Student Group Connects Women in Science, Engineering

Student Group Connects Women in Science, Engineering

UC Merced's Women in Science and Engineeringgroup started with a simple goal: to create a place where students feel comfortable to talk about anything and be supported by fellow students.  

"It's nice to have that reinforcement - that you'll struggle (in some classes) - but that you'll make it through," said undergraduate management major and group founder Patricia Dugan.

"That's a message everyone wants to hear."  

Although its name may suggest otherwise, the group is open to men and women and students of all disciplines. Its mission is to "generate and promote equal opportunities for women in diverse science and engineering disciplines."

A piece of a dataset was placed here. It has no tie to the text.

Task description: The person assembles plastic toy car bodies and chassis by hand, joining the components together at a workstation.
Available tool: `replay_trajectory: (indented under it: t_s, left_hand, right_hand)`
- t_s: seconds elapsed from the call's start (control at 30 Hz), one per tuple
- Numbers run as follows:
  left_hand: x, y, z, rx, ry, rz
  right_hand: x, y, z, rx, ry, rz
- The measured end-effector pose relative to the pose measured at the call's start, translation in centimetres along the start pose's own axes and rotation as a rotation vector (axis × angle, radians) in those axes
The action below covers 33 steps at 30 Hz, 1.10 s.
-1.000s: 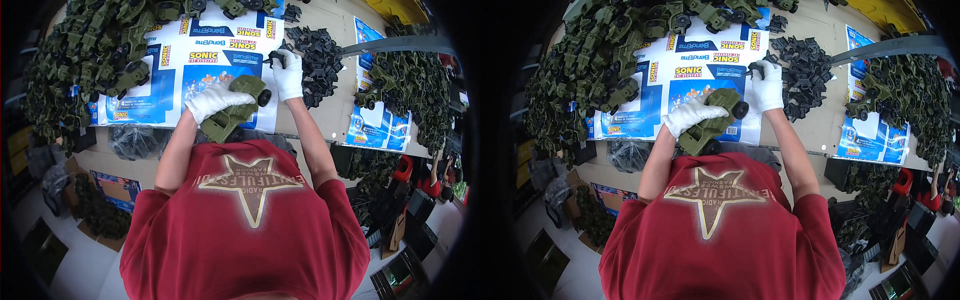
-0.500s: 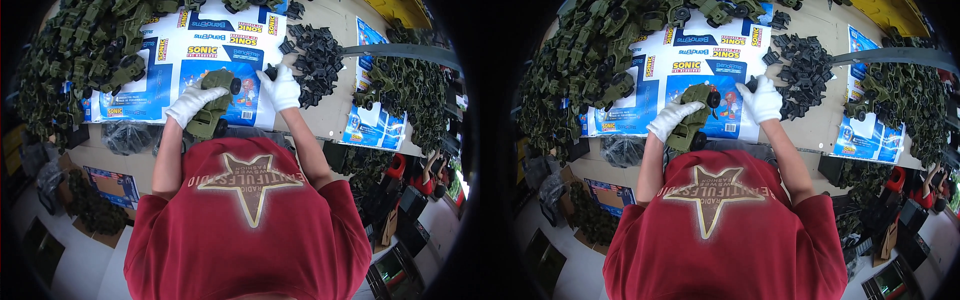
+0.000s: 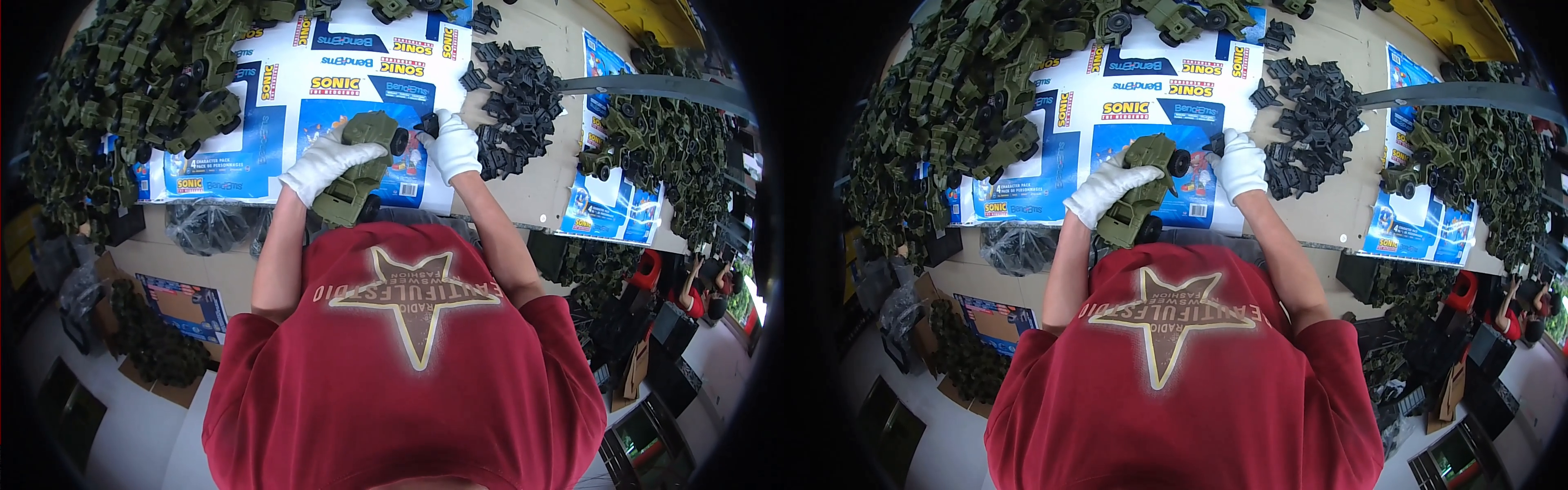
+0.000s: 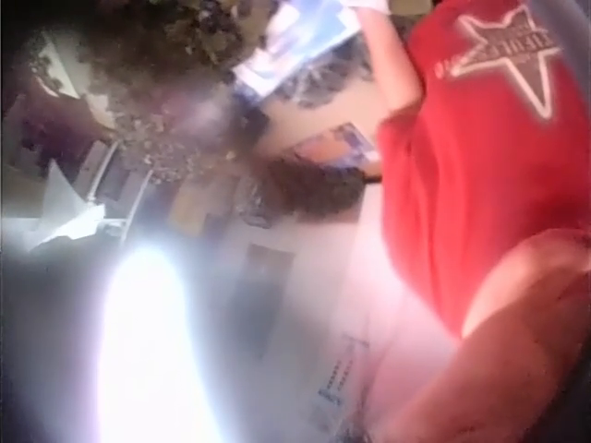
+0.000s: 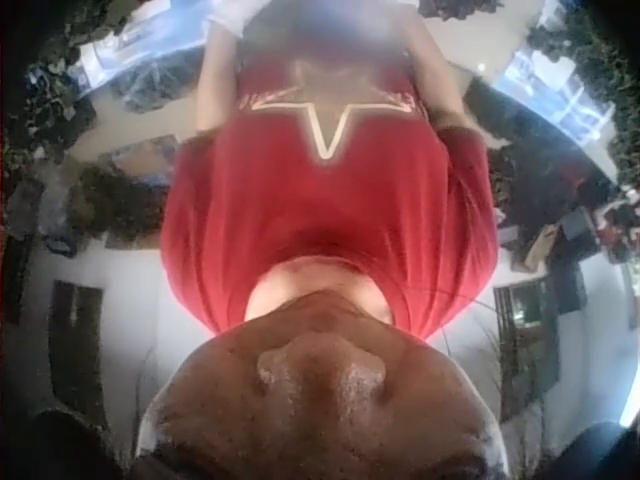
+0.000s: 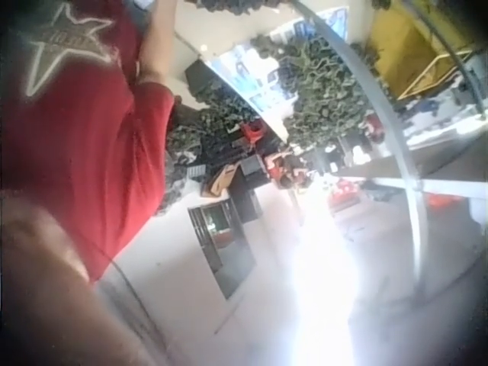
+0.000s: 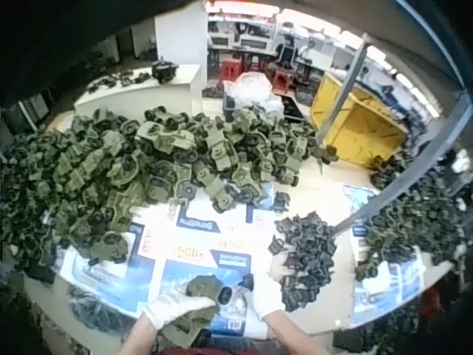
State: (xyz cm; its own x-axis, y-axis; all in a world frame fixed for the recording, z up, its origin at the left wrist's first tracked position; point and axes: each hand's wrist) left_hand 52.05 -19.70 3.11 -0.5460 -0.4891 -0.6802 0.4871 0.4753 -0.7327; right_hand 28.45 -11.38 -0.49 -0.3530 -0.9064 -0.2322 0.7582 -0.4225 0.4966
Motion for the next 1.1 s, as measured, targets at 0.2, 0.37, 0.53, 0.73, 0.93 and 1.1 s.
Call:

Dugan was talking last semester about forming some sort of group with Professor Sayantani Ghosh, who suggested they consider starting a Women in Science and Engineering (WiSE) group on campus. During the summer, Dugan identified the mission of the group and gained guidance and final approval from Ghosh and School of Natural SciencesDean Maria Pallavicini, who acts as founding faculty mentor. 

Once the vision was in place, they invited members of UC Santa Barbara's WiSE group to campus to learn more about what tools UCSB's WiSE has found to be most beneficial to students. The meeting created a supportive and collaborative relationship between the two campus WiSE organizations, which is still evolving.

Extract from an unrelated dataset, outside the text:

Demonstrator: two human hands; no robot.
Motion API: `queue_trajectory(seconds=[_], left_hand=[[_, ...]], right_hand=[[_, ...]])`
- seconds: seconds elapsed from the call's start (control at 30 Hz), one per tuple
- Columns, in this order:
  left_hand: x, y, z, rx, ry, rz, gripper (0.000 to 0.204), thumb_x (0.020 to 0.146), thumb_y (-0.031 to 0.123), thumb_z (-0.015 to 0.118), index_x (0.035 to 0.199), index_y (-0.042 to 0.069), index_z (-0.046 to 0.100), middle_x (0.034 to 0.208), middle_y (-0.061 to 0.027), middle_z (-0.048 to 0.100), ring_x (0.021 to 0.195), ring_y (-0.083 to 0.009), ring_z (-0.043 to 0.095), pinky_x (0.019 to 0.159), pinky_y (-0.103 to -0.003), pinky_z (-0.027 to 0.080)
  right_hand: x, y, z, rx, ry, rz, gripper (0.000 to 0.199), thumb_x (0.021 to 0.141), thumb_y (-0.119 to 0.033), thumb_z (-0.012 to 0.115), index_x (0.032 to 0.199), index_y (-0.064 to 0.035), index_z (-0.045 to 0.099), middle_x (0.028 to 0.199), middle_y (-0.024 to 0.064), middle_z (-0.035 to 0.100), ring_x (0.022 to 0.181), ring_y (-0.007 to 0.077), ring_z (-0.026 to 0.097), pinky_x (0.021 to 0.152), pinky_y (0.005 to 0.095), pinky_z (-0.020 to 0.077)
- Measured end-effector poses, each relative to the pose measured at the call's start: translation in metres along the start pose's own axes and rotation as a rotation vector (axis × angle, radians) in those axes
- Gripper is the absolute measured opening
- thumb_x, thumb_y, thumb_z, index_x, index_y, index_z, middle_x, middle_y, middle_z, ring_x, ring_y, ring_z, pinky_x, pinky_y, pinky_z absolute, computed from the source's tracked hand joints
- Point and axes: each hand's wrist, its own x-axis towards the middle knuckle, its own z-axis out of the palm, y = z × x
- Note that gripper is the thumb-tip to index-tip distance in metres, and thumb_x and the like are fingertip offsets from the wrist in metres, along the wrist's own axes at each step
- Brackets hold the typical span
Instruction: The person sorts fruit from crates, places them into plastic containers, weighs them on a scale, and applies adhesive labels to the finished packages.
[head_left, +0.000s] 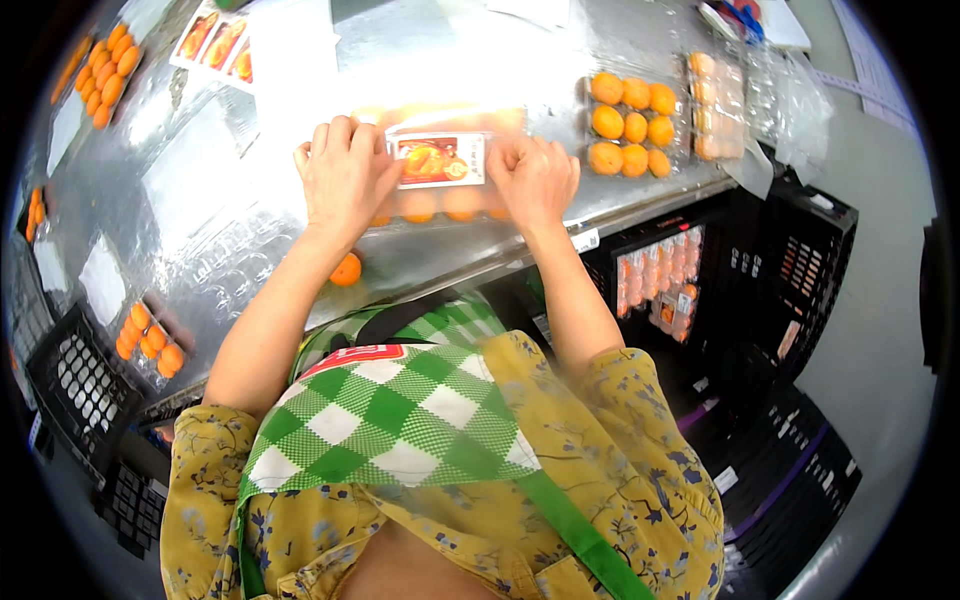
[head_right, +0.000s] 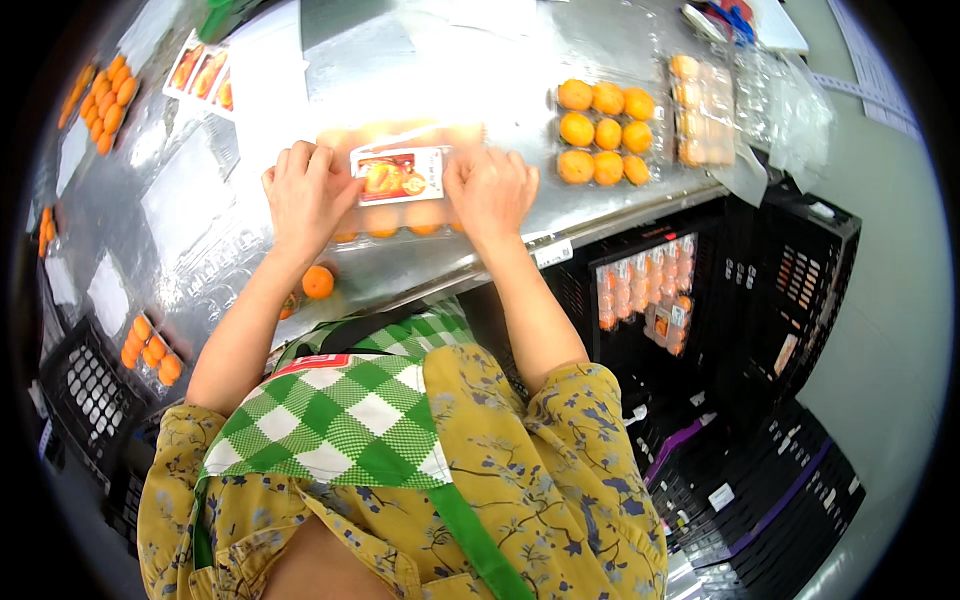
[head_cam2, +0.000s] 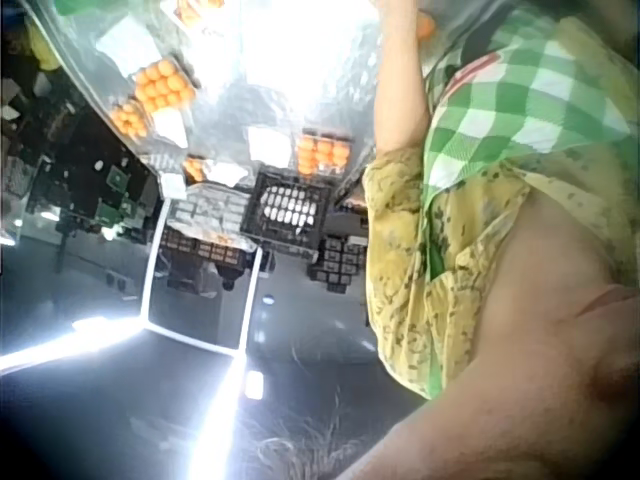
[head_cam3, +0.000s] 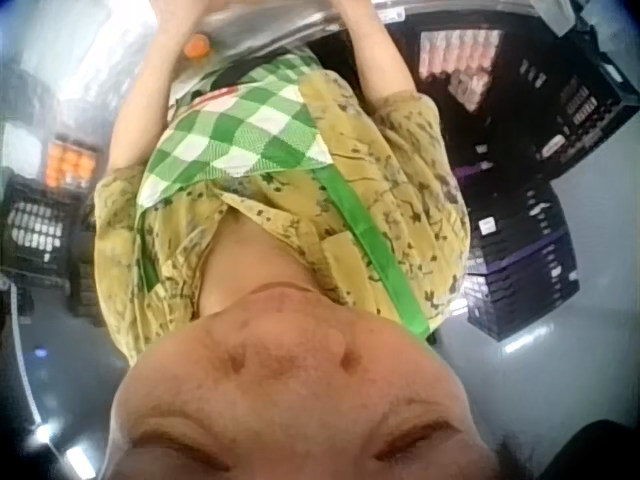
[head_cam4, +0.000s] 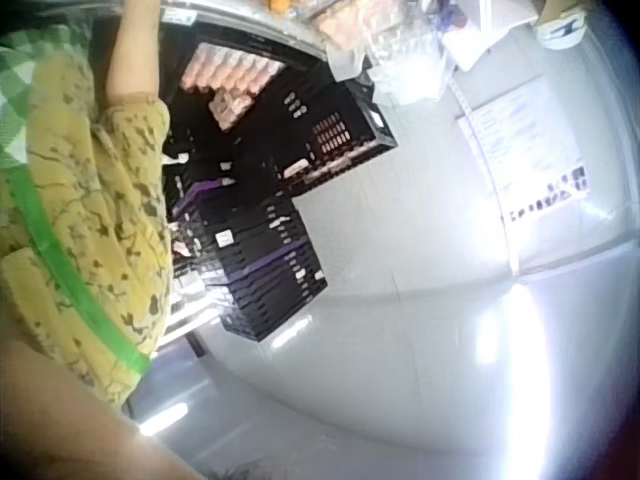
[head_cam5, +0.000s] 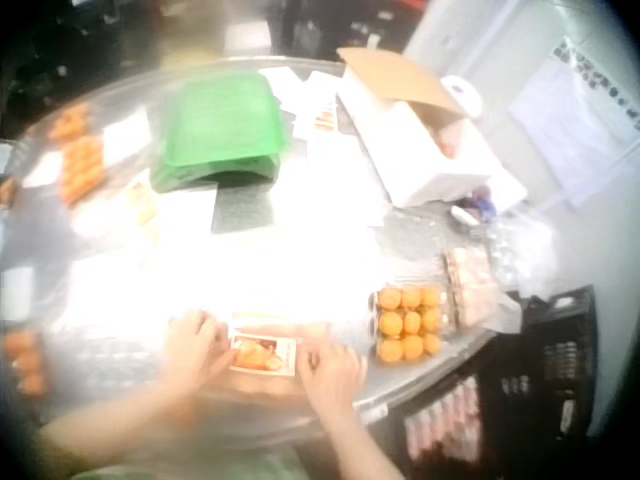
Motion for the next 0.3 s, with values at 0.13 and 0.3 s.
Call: queue_trajectory(seconds=[0.13, 0.3], left_hand=[[-0.005, 0.024, 0.009, -0.129, -0.111, 0.337, 0.038, 0.073, 0.017, 0.067, 0.109, 0.008, 0.054, 0.118, -0.0062, 0.049, 0.113, -0.0246, 0.043, 0.096, -0.045, 0.029], [-0.008, 0.049, 0.03, -0.039, -0.461, 0.53, 0.065, 0.081, 0.034, 0.06, 0.138, 0.017, 0.033, 0.146, -0.0028, 0.024, 0.137, -0.0223, 0.016, 0.108, -0.053, 0.014]], right_hand=[[-0.015, 0.04, -0.022, 0.156, 0.048, 0.159, 0.026, 0.07, -0.023, 0.068, 0.055, -0.0092, 0.052, 0.06, 0.0061, 0.054, 0.062, 0.0268, 0.052, 0.057, 0.0393, 0.0377], [-0.075, 0.107, -0.06, 0.282, -0.048, 0.676, 0.034, 0.076, -0.022, 0.068, 0.055, -0.0024, 0.049, 0.058, 0.0088, 0.057, 0.057, 0.0199, 0.056, 0.056, 0.0384, 0.0437]])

"WiSE should be considered a source of information for incoming students, a platform for forming friendships and social ties with peers for current students and a stepping stone for information on future career development for ones about to graduate," Dugan said.

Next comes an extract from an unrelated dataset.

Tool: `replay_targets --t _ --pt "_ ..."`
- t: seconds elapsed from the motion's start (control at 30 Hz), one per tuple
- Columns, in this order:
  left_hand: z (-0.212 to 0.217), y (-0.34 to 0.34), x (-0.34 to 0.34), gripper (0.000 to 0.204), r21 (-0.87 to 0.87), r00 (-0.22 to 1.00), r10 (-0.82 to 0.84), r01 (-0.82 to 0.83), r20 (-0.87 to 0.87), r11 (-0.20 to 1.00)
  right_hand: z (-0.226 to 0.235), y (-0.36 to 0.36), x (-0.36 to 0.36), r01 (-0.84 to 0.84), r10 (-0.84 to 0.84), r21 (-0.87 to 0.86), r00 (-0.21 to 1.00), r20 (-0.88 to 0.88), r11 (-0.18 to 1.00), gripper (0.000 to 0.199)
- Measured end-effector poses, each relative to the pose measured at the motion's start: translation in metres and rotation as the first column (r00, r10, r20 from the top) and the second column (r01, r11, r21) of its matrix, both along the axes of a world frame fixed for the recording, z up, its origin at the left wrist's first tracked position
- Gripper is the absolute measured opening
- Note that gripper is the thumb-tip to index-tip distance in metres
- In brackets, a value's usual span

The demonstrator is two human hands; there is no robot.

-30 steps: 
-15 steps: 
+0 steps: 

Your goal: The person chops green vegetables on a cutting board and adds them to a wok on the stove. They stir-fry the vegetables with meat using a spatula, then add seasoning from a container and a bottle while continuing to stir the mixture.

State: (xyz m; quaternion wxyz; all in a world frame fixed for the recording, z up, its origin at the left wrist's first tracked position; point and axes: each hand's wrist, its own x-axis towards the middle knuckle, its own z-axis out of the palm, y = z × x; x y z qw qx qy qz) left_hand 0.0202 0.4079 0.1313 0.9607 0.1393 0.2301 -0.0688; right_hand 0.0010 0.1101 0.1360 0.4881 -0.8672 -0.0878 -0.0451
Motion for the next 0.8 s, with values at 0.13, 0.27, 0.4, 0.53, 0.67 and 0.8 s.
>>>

UC Merced WiSE has 10 officers from across UC Merced's three schools and 20 members. It has been holding weekly tea-time conversations as well as monthly meetings that feature faculty speakers.

Recently, Professor Mayya Tokman was the featured speaker. She discussed her journey and gave the audience inspirational advice through her own successes. Soil biogeochemistry Professor Asmeret Asefaw Berhe will speak in December.

The group provides students with networking opportunities - group President Shelley Rohde, an Applied Math graduate student, and Dugan say they would never have met without WiSE - and a place for students to talk honestly about their challenges.

In the coming months, the group is looking to collaborate with other campus groups and intends ultimately to reach out to local schools, promoting science and engineering.

"We want to give back to the university and to the community," Rohde said.